• THE PROBLEM: Wherever "would" occurs in the entries, copy the line that holds it.

──────── INPUT MATERIAL ────────

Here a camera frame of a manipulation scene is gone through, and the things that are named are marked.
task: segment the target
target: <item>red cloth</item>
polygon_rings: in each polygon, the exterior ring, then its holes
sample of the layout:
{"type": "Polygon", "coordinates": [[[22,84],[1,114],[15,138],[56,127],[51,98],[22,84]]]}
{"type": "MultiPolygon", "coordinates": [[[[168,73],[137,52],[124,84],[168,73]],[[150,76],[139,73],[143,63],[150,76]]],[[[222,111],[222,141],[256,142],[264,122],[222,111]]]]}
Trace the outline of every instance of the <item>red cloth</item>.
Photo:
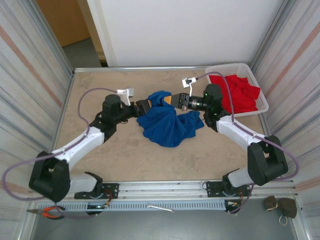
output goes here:
{"type": "MultiPolygon", "coordinates": [[[[210,75],[209,77],[212,84],[217,84],[220,86],[223,94],[222,106],[226,111],[231,113],[228,91],[223,78],[216,75],[210,75]]],[[[258,110],[256,108],[256,100],[258,99],[260,93],[259,87],[251,86],[246,77],[241,78],[237,75],[230,75],[226,76],[225,79],[229,85],[235,114],[258,110]]]]}

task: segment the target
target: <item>white wall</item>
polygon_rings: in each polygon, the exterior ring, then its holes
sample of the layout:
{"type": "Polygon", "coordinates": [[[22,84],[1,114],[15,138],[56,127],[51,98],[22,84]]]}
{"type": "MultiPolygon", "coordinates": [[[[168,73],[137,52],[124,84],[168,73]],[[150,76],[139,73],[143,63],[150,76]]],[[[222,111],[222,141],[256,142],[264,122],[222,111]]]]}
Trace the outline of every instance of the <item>white wall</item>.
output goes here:
{"type": "Polygon", "coordinates": [[[249,63],[283,0],[88,0],[111,67],[249,63]]]}

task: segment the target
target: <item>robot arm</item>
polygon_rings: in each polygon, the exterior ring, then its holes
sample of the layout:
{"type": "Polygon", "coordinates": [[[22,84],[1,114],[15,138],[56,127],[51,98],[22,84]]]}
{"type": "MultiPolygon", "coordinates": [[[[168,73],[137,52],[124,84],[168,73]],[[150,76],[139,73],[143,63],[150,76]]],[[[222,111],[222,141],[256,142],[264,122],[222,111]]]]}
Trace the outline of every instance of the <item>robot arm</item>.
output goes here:
{"type": "MultiPolygon", "coordinates": [[[[106,96],[102,104],[102,111],[89,125],[88,133],[82,133],[52,153],[41,152],[38,155],[41,157],[62,152],[53,158],[37,161],[34,164],[29,181],[31,189],[54,202],[61,201],[67,194],[78,192],[90,192],[93,196],[100,196],[102,178],[91,172],[70,176],[70,170],[87,153],[106,142],[116,132],[117,124],[126,122],[130,118],[142,116],[151,107],[151,103],[147,99],[129,102],[128,94],[130,91],[128,89],[117,92],[120,96],[115,94],[106,96]],[[84,136],[85,139],[81,143],[65,150],[84,136]]],[[[188,109],[204,111],[204,120],[208,127],[231,138],[247,151],[248,167],[237,169],[223,176],[221,183],[226,193],[232,194],[237,191],[238,187],[252,183],[262,186],[285,174],[288,171],[288,166],[284,153],[236,127],[230,114],[222,107],[222,98],[220,87],[209,84],[202,97],[179,93],[166,97],[164,100],[183,111],[188,109]]],[[[234,121],[242,128],[253,132],[237,120],[234,121]]],[[[262,134],[254,134],[280,145],[279,139],[275,136],[266,137],[262,134]]]]}

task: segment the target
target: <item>white bracket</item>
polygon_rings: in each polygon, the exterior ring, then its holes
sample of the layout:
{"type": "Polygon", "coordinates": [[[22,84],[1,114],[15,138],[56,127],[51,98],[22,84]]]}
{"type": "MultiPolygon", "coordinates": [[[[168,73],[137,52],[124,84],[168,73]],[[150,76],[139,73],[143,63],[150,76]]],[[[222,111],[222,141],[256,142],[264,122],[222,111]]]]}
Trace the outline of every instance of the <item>white bracket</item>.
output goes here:
{"type": "Polygon", "coordinates": [[[131,104],[129,98],[132,98],[134,96],[134,88],[128,87],[126,89],[118,89],[116,91],[116,94],[120,96],[121,101],[125,105],[130,106],[131,104]]]}
{"type": "Polygon", "coordinates": [[[197,79],[196,79],[195,76],[191,77],[191,78],[183,78],[182,79],[183,88],[184,89],[190,88],[190,93],[189,93],[190,97],[192,96],[192,86],[191,86],[191,84],[194,84],[196,81],[197,81],[197,79]]]}

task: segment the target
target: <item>corrugated metal wall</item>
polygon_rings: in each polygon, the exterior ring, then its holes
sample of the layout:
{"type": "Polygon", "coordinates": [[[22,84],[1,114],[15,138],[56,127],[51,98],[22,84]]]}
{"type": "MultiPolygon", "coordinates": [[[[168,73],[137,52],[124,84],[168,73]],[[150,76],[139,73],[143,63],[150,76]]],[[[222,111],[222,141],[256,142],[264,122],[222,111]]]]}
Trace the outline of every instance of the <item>corrugated metal wall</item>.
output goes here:
{"type": "MultiPolygon", "coordinates": [[[[294,178],[314,239],[320,239],[320,1],[296,0],[254,65],[269,103],[267,128],[298,157],[294,178]]],[[[289,162],[290,171],[295,170],[289,162]]]]}
{"type": "MultiPolygon", "coordinates": [[[[32,3],[0,2],[0,174],[50,150],[73,75],[37,17],[32,3]]],[[[10,188],[28,194],[31,171],[31,164],[12,170],[10,188]]],[[[1,184],[0,239],[11,239],[23,209],[1,184]]]]}

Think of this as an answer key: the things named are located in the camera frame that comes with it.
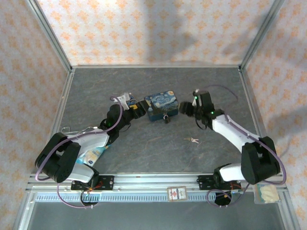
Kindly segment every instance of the small card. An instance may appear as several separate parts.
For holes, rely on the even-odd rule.
[[[179,201],[179,200],[188,199],[188,193],[186,187],[167,188],[167,195],[169,201]]]

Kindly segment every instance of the wall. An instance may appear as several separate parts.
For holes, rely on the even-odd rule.
[[[248,65],[267,133],[287,170],[287,185],[307,229],[307,2],[286,0]]]
[[[38,1],[72,65],[238,65],[273,3]]]
[[[0,4],[0,15],[0,223],[9,230],[67,73],[24,0]]]

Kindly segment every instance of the plastic bag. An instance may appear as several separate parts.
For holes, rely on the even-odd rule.
[[[253,192],[254,202],[258,205],[276,203],[280,200],[276,186],[272,184],[255,184]]]

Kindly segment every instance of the marble surface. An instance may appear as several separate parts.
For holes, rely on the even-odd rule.
[[[173,90],[178,101],[192,101],[192,92],[209,84],[223,84],[239,96],[227,109],[241,126],[255,132],[252,117],[236,68],[116,68],[76,69],[67,99],[62,127],[71,131],[97,126],[113,104],[111,95],[131,92],[137,100]],[[235,101],[222,88],[209,88],[215,108]],[[221,135],[199,129],[193,118],[177,115],[169,124],[150,122],[147,115],[131,122],[94,167],[100,173],[202,172],[226,163],[239,162],[240,152]],[[199,144],[185,138],[199,139]]]

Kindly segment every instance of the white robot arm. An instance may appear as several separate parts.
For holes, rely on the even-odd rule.
[[[101,122],[98,128],[89,133],[68,136],[63,133],[53,135],[37,157],[36,167],[42,167],[42,172],[57,183],[68,179],[88,184],[88,187],[96,186],[99,183],[99,172],[89,165],[76,163],[77,158],[88,150],[112,144],[119,137],[119,131],[124,126],[129,125],[131,120],[144,116],[148,109],[146,101],[137,102],[134,106],[129,107],[126,103],[129,100],[127,93],[119,97],[118,100],[124,110],[118,124],[113,129],[110,130],[110,127],[118,121],[120,115],[119,104],[112,105],[107,113],[107,118]],[[52,149],[56,146],[59,147],[51,154]],[[42,166],[48,155],[50,158]]]
[[[223,110],[215,110],[207,91],[193,92],[194,101],[182,102],[179,111],[209,127],[228,139],[240,152],[241,163],[223,165],[214,170],[216,187],[229,181],[247,181],[256,184],[280,172],[276,158],[266,149],[266,145],[276,152],[274,142],[269,137],[261,138],[250,133],[234,122]]]

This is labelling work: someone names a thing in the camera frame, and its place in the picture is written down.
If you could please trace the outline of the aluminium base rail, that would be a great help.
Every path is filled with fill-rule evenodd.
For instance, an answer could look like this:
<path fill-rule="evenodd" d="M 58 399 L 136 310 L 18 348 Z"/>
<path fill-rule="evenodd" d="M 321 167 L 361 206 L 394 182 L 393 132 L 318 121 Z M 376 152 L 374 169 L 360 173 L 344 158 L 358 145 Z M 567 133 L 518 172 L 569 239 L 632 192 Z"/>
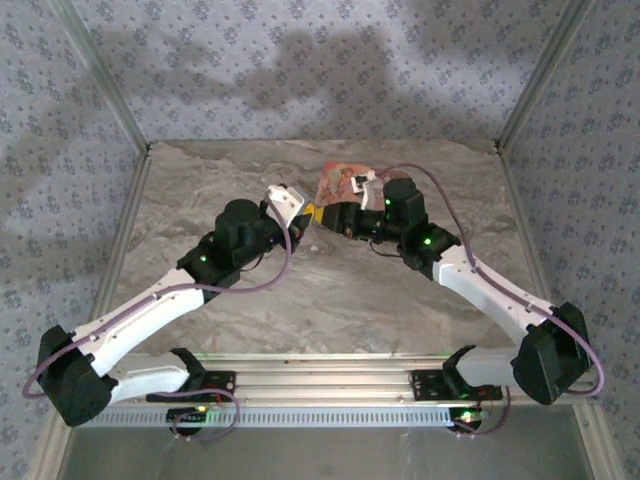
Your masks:
<path fill-rule="evenodd" d="M 384 354 L 197 354 L 207 371 L 232 371 L 235 397 L 246 407 L 466 406 L 449 395 L 415 400 L 411 373 L 440 370 L 443 356 Z M 141 403 L 179 387 L 186 363 L 173 354 L 130 354 L 109 375 L 118 381 L 113 404 Z"/>

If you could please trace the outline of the grey metal panel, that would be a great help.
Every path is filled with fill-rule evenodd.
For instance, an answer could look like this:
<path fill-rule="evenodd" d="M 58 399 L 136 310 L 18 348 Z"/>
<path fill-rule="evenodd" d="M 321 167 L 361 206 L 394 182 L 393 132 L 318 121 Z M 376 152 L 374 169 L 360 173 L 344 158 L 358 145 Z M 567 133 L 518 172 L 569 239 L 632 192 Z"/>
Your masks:
<path fill-rule="evenodd" d="M 594 480 L 572 425 L 513 420 L 487 437 L 445 429 L 238 429 L 211 442 L 158 428 L 74 432 L 56 480 Z"/>

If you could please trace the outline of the small controller board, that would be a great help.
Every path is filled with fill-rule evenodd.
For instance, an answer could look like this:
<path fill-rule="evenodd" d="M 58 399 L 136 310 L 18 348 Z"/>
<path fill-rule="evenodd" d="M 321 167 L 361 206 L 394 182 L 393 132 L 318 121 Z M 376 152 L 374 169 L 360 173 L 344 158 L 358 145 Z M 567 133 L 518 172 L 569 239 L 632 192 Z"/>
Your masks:
<path fill-rule="evenodd" d="M 167 423 L 203 423 L 206 421 L 208 409 L 204 406 L 171 408 L 167 411 Z"/>
<path fill-rule="evenodd" d="M 479 408 L 455 407 L 449 409 L 451 425 L 449 429 L 456 433 L 476 434 L 489 414 Z"/>

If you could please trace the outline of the aluminium frame bar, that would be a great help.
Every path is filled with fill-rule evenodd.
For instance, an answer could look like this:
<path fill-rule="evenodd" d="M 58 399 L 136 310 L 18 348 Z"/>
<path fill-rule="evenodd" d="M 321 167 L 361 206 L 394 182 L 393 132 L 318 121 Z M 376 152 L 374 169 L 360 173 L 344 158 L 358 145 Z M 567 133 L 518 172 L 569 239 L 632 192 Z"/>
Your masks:
<path fill-rule="evenodd" d="M 106 270 L 100 282 L 89 320 L 94 320 L 107 312 L 111 299 L 116 291 L 126 248 L 150 168 L 150 150 L 151 145 L 147 145 L 137 161 Z M 57 479 L 70 433 L 71 428 L 63 422 L 55 410 L 52 410 L 48 414 L 46 422 L 40 431 L 36 453 L 32 458 L 30 468 L 24 480 Z"/>
<path fill-rule="evenodd" d="M 47 1 L 69 35 L 124 133 L 139 152 L 147 152 L 148 142 L 73 1 Z"/>
<path fill-rule="evenodd" d="M 520 96 L 500 135 L 495 139 L 495 148 L 499 156 L 504 157 L 512 148 L 514 140 L 540 100 L 593 3 L 594 0 L 566 0 Z"/>
<path fill-rule="evenodd" d="M 554 300 L 538 258 L 525 210 L 518 196 L 515 178 L 501 152 L 498 152 L 498 161 L 536 294 Z M 571 395 L 564 396 L 563 399 L 572 406 L 594 480 L 628 480 L 600 402 L 594 398 Z"/>

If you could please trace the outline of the pink illustrated book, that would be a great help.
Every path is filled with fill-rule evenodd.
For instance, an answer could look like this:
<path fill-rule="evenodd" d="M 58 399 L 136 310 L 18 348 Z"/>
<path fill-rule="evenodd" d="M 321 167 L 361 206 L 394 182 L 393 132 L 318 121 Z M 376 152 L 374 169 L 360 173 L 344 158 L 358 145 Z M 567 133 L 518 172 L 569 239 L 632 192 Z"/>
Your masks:
<path fill-rule="evenodd" d="M 327 162 L 320 175 L 314 205 L 325 207 L 335 203 L 355 202 L 358 206 L 362 206 L 364 197 L 367 197 L 367 210 L 384 210 L 383 185 L 391 179 L 408 178 L 409 175 L 395 169 L 381 173 L 382 170 L 382 167 L 376 168 L 358 163 Z M 370 172 L 375 173 L 376 180 L 371 183 L 369 192 L 356 192 L 353 178 L 367 179 Z"/>

────────

• YOUR RESPONSE:
If you could please trace the outline of the aluminium base rail, that would be a great help.
If you could please trace the outline of the grey metal panel, that would be a great help.
If you could please trace the outline of the small controller board, that would be a great help.
If you could please trace the outline of the aluminium frame bar, that would be a great help.
If you could please trace the outline of the pink illustrated book, that would be a great help.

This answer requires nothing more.